Son mari lui sut gré de ce calme apparent, car il sentait la violence du combat intérieur qu’elle avait à soutenir, et qu’il lui faudrait encore remporter sur ses affections pour lui obéir et le suivre là où il jugerait convenable d’aller.
– Guillaume, dit-elle au jeune homme qui attisait le feu, vous êtes bien obligeant et nous vous sommes très reconnaissants.
Elle le regarda et secoua mélancoliquement la tête.
Il lui rendit son regard dans un silence solennel. Leurs âmes s’entendirent; mais ce qu’ils sentaient était trop élevé pour pouvoir être traduit par des paroles, et ils demeurèrent muets.

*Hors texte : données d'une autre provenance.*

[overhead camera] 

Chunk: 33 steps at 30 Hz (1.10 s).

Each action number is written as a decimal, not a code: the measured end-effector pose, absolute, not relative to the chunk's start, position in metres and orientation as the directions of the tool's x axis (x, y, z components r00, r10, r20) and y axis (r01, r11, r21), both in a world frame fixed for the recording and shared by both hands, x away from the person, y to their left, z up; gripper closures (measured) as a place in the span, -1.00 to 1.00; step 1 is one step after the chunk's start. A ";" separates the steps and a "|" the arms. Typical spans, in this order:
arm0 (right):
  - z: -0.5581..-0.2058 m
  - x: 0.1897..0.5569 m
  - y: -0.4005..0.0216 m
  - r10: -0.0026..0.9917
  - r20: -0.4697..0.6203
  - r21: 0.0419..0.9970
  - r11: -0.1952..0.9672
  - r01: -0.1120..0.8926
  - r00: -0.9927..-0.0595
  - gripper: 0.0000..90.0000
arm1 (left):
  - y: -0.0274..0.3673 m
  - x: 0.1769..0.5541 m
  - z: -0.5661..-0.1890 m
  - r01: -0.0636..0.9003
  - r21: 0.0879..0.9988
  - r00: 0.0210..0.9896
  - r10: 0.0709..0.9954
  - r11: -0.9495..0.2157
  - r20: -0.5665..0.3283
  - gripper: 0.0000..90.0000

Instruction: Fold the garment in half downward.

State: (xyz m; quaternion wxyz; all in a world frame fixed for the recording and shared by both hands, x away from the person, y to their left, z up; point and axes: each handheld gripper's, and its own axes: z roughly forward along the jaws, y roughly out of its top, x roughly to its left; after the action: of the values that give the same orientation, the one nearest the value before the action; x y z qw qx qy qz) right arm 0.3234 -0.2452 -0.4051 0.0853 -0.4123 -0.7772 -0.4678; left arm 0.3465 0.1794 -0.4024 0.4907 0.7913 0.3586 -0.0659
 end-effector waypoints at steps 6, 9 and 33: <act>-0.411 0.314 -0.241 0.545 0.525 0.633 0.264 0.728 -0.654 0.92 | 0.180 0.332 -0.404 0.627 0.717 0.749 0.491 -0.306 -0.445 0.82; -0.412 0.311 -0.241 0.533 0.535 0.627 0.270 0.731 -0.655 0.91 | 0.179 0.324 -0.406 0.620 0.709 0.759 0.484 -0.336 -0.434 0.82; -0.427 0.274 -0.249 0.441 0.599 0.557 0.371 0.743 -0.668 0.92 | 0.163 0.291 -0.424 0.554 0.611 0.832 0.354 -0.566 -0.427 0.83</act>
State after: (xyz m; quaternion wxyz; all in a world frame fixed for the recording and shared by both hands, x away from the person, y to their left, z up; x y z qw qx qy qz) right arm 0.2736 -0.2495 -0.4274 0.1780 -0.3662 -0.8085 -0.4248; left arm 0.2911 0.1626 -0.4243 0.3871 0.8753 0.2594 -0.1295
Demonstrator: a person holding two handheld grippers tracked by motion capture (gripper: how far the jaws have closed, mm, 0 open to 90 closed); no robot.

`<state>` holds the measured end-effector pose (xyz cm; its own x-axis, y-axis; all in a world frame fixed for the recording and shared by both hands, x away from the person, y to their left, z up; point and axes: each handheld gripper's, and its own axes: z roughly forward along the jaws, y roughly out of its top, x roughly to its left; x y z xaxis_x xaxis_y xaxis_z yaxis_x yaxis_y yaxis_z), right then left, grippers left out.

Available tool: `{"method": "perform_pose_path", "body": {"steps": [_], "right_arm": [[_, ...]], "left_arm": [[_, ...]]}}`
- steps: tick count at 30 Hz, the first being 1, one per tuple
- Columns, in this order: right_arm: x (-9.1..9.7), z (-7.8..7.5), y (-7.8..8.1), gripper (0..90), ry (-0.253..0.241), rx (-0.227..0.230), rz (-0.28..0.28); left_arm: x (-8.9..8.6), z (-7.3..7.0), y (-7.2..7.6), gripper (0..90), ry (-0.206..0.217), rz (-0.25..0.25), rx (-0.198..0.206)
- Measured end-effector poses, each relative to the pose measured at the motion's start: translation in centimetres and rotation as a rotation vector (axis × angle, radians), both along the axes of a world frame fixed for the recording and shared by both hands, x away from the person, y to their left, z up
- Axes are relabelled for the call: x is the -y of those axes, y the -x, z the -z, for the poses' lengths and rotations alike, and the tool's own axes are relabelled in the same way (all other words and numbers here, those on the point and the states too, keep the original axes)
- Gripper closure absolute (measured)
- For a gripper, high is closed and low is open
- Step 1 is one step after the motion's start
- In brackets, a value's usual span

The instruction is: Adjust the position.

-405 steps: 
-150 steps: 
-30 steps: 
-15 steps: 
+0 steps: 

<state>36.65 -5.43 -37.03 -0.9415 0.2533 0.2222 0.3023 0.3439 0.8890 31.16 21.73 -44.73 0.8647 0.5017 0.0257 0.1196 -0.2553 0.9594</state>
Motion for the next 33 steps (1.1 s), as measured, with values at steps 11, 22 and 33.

– Enfants, dit Mordaunt quand ils furent tous réunis autour du feu et que le dernier morceau de pain leur eut été distribué, nous quitterons ce lieu dans une heure. C’est la seule chance qui nous reste; et, bien que nous devions nous attendre à en voir de dures pendant le voyage, nous devons tout faire pour supporter notre sort du mieux que nous pourrons; avec l’aide de la Providence, nous nous tirerons de ce mauvais pas. Tu connais les Barton et les Williams, Marguerite, eh bien, ils s’en vont tous et nous attendent. De cette façon nous formerons une grosse troupe et nous nous tiendrons compagnie en chemin. Ils ont réussi à construire un grand traîneau pour le voyage. Nous le tirerons à tour de rôle, puisque nous n’avons pas d’autres moyens de nous en aller.